So, I’m deep into planning and writing for my first CS game. Obviously, there comes a time where you must decide just how to go about planning before you dive in—and I’m not talking “full outline” here, but at very least a bullet-point outline, or even some of the prose, before trying to do it all in the language itself.
Obviously, almost anything would work. Pen and paper. Chalk on the street. MS Word. Scrivener. Smoke signals recorded by a specially-trained dolphin. But I’m looking for the most economical and useful.
So far, this is what I’ve come up with:
Planning the actual flow, graphically, with Scapple. Scapple is a program that’s like a free-form mind mapper. Unlike mind mapping programs, it doesn’t lock your ideas into its own grid of bubbles, but you can place ideas with or without arrows, with or without relations, anywhere on an infinitely expanding canvas. You can get it for $15 for Windows or Mac.
Writing the copy, and/or prototyping the idea, via Bear. Bear is a sort of note app, but the important part isn’t the “note” part…text is text as it were, and Notepad would work for that. No, what is interesting about Bear (and I wish my favorite program, Ulysses, had this) is inter-note links like a little wiki. I think Bear is Mac/iOS only, but I’m sure something similar, even something like Zim Personal Wiki would work.
This lets me type out scenes with actual clickable links from one to the next, a viable way to look at the work sans variables and other gameplay elements. If I click those links, I end up at that “scene” and can continue typing away, and make more choices for further scenes. Obviously, no variables, stats, etc. can be used, but certainly the basic CYOA flow can be mapped out very quickly this way.

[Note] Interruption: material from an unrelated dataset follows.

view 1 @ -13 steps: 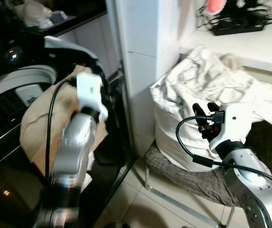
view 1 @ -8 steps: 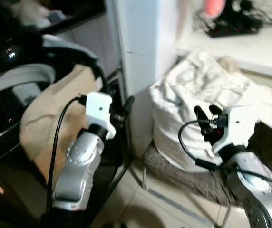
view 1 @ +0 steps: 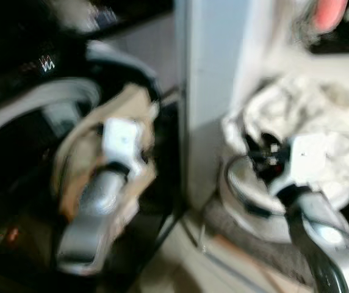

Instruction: Clothes washing

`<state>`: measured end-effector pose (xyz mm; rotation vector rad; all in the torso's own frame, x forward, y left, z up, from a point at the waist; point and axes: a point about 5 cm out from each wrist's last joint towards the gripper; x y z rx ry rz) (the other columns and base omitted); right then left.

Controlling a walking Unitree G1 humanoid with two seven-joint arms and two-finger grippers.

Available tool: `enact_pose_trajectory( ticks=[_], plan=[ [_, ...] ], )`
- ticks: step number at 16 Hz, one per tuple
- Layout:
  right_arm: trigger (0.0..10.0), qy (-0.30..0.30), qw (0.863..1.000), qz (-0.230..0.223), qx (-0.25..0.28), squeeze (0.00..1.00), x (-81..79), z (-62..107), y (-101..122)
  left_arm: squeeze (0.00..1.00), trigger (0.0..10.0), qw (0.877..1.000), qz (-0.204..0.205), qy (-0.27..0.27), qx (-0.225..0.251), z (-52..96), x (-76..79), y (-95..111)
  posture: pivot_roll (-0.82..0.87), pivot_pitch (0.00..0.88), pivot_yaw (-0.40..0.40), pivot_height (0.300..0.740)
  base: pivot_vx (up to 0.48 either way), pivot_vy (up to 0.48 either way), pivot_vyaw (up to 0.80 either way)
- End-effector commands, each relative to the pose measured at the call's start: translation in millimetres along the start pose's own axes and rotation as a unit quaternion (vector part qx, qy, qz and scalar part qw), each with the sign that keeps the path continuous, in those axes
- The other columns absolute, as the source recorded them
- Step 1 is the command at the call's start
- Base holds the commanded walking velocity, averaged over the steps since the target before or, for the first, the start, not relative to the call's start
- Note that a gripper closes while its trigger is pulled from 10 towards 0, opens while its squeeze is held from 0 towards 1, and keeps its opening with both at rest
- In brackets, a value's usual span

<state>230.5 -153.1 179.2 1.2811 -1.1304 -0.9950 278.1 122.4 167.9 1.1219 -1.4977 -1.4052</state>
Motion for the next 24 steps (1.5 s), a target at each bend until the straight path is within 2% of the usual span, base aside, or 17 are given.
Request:
enact_pose_trajectory(
  ticks=[1, 3, 6, 8, 11, 15, 17, 20, 22, 24],
  plan=[
    [10.0, -0.012, 1.000, 0.003, 0.000, 0.00, 5.9, 3.6, 1, 0.00, 10.0, 1.000, 0.001, -0.021, 0.009, -4.0, 11.9, 6, -0.13, 0.000, 0.089, 0.740, 0.412, 0.000, 0.00],
    [10.0, -0.011, 1.000, 0.003, 0.000, 0.00, 5.8, 4.8, 0, 0.00, 10.0, 1.000, 0.004, -0.021, 0.009, -3.7, 12.5, 6, -0.13, 0.000, 0.088, 0.740, 0.412, 0.000, 0.00],
    [10.0, 0.003, 1.000, 0.009, 0.002, 0.00, 6.0, 7.2, 3, 0.00, 10.0, 0.999, 0.052, -0.004, 0.010, -4.8, 15.2, 5, -0.14, 0.000, 0.075, 0.740, 0.121, 0.000, 0.00],
    [10.0, 0.012, 1.000, 0.024, -0.001, 0.00, 7.3, 4.2, 6, 0.00, 10.0, 0.999, 0.048, -0.001, 0.017, -5.0, 15.2, 4, -0.13, 0.000, 0.059, 0.740, 0.000, 0.000, 0.00],
    [10.0, -0.007, 0.999, 0.030, -0.009, 0.00, 12.5, -0.2, 7, 0.00, 10.0, 1.000, 0.027, 0.002, 0.010, -5.6, 11.0, 4, -0.13, 0.000, 0.047, 0.740, 0.000, 0.000, 0.00],
    [10.0, -0.031, 0.999, 0.042, -0.012, 0.00, 22.8, -8.9, 11, 0.00, 10.0, 1.000, 0.009, 0.019, 0.007, -13.8, -2.5, 8, -0.12, 0.000, 0.030, 0.740, 0.000, 0.000, 0.00],
    [10.0, -0.044, 0.998, 0.042, -0.017, 0.00, 25.2, -12.3, 11, 0.00, 10.0, 0.999, 0.005, 0.049, -0.013, -17.4, -10.5, 4, -0.12, 0.000, 0.034, 0.740, 0.000, 0.000, 0.00],
    [10.0, -0.043, 0.999, 0.011, -0.025, 0.00, 19.7, -14.8, 10, 0.00, 10.0, 1.000, 0.003, 0.025, -0.002, -20.7, -5.0, 10, -0.12, 0.000, 0.042, 0.740, 0.000, 0.000, -0.44],
    [10.0, -0.044, 0.999, 0.007, -0.027, 0.00, 18.5, -15.6, 10, 0.00, 10.0, 1.000, 0.004, 0.026, 0.001, -22.9, -5.4, 12, -0.12, 0.000, 0.048, 0.740, 0.000, 0.000, -0.80],
    [10.0, -0.045, 0.999, 0.006, -0.026, 0.00, 18.8, -15.9, 11, 0.00, 10.0, 0.999, -0.019, 0.030, 0.002, -23.8, -7.7, 15, -0.13, 0.000, 0.053, 0.740, 0.000, -0.480, 0.00]
  ],
)
Point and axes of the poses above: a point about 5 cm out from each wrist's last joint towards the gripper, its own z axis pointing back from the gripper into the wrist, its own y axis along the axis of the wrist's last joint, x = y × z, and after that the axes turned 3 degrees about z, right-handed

So now, I want to know what others do to plan, outline, or prototype their games. It might be that the programs I found are the best for it, or not the best. It may be that having two types of programs is overkill, and I end up sticking with Bear only or Scapple only. I haven’t tried this workflow enough to know just yet. So I wonder if anyone with a good grasp of this could give me ideas that worked for them, what they used to plan out their own stuff. Obviously, ChoiceScript is a bit harder to plan than straight prose, what with variables and stats and all, so maybe there are no one-size-fits-all magic bullets out there, but let me hear your ideas, and hope this thread becomes a place where people googling this same topic can stumble over and get answers themselves.